### ABOUT THIS TASK
The word "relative" marks the lines to find; copy every such line from the data below.

Top of DATASET ENTRIES

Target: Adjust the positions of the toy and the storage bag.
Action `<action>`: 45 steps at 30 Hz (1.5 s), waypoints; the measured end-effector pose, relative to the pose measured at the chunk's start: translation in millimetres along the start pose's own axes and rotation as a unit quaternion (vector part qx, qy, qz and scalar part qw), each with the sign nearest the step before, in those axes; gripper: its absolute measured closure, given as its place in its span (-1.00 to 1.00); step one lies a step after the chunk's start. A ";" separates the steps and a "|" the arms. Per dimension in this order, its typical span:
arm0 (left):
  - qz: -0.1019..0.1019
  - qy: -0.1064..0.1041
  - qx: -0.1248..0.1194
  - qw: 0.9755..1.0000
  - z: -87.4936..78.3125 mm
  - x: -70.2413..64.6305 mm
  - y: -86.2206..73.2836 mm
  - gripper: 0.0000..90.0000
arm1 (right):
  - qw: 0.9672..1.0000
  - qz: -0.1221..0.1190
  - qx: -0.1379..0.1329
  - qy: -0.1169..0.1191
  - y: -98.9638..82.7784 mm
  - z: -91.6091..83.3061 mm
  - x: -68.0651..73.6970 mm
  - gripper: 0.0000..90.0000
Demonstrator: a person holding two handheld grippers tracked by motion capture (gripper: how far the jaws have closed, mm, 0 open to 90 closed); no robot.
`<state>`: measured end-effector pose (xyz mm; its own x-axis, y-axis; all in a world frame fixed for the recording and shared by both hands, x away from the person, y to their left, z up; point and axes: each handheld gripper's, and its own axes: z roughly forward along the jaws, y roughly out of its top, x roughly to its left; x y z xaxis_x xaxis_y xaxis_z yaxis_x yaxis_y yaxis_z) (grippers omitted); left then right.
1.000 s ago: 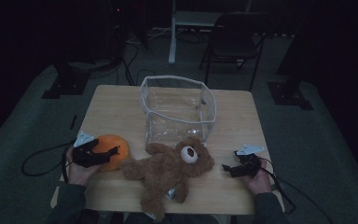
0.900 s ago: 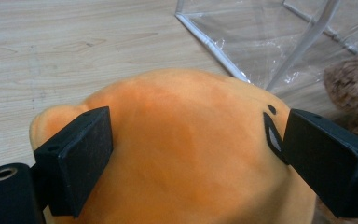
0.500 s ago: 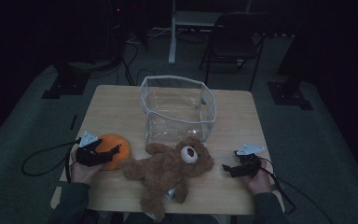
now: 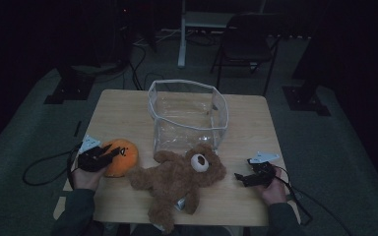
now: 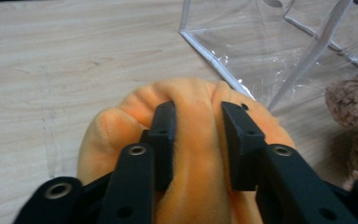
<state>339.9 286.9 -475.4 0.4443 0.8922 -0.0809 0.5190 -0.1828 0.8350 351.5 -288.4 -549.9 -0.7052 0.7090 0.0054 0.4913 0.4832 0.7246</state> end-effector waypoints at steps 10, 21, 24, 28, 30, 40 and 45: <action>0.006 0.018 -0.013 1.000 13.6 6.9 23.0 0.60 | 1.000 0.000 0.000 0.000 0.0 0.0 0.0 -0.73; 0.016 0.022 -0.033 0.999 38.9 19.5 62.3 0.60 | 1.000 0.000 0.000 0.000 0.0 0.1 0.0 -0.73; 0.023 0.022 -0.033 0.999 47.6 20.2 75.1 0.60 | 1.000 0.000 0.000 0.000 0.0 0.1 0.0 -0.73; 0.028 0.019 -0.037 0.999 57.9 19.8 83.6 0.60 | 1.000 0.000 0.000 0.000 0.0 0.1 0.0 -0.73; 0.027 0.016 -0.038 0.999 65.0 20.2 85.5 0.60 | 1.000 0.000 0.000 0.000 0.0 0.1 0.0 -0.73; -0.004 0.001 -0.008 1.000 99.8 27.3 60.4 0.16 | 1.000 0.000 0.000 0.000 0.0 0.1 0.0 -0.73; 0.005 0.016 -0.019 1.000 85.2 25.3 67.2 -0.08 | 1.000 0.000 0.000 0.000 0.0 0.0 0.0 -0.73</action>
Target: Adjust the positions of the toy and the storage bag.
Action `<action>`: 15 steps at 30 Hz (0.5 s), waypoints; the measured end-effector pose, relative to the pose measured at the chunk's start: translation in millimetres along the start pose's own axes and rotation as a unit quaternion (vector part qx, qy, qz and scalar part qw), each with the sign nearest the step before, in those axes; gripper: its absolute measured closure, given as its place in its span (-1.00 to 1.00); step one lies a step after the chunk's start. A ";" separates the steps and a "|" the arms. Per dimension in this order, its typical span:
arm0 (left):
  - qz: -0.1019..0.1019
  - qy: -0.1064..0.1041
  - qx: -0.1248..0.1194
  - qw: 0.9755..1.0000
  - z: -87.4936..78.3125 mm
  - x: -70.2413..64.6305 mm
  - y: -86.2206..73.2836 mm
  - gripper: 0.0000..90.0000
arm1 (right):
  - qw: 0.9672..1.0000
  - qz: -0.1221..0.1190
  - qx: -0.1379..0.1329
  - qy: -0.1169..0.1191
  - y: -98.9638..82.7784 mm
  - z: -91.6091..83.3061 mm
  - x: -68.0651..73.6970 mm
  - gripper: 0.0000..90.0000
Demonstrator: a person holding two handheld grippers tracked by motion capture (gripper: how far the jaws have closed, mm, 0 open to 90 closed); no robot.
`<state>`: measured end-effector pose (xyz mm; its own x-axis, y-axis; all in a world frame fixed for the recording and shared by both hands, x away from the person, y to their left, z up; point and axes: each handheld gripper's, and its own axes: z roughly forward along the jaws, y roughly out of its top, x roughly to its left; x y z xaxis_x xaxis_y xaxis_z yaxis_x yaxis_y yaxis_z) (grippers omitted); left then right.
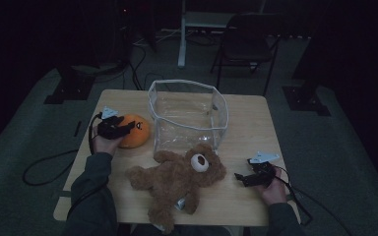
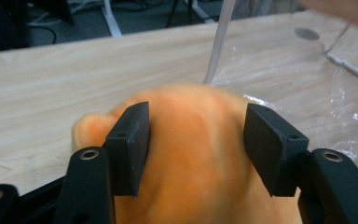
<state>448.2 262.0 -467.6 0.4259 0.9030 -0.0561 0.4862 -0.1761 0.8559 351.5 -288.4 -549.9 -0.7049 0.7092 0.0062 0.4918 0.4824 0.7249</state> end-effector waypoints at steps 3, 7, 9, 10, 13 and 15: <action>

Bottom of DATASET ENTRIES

### ANSWER TO THIS TASK
Action `<action>`: 45 steps at 30 Hz (1.5 s), waypoints; the measured end-effector pose, relative to the pose measured at the chunk's start: translation in millimetres along the start pose's own axes and rotation as a unit quaternion (vector part qx, qy, qz and scalar part qw), each with the sign nearest the step before, in those axes; gripper: its absolute measured closure, given as its place in its span (-1.00 to 1.00); step one lies a step after the chunk's start. A ";" separates the steps and a "|" the arms. Per dimension in this order, its typical span:
Action `<action>`: 15 steps at 30 Hz (0.5 s), waypoints; the measured end-effector pose, relative to the pose measured at the chunk's start: translation in millimetres along the start pose's own axes and rotation as a unit quaternion (vector part qx, qy, qz and scalar part qw), each with the sign nearest the step before, in those axes; gripper: its absolute measured closure, given as its place in its span (-1.00 to 1.00); step one lies a step after the chunk's start. A ";" separates the steps and a "|" the arms. Per dimension in this order, its typical span:

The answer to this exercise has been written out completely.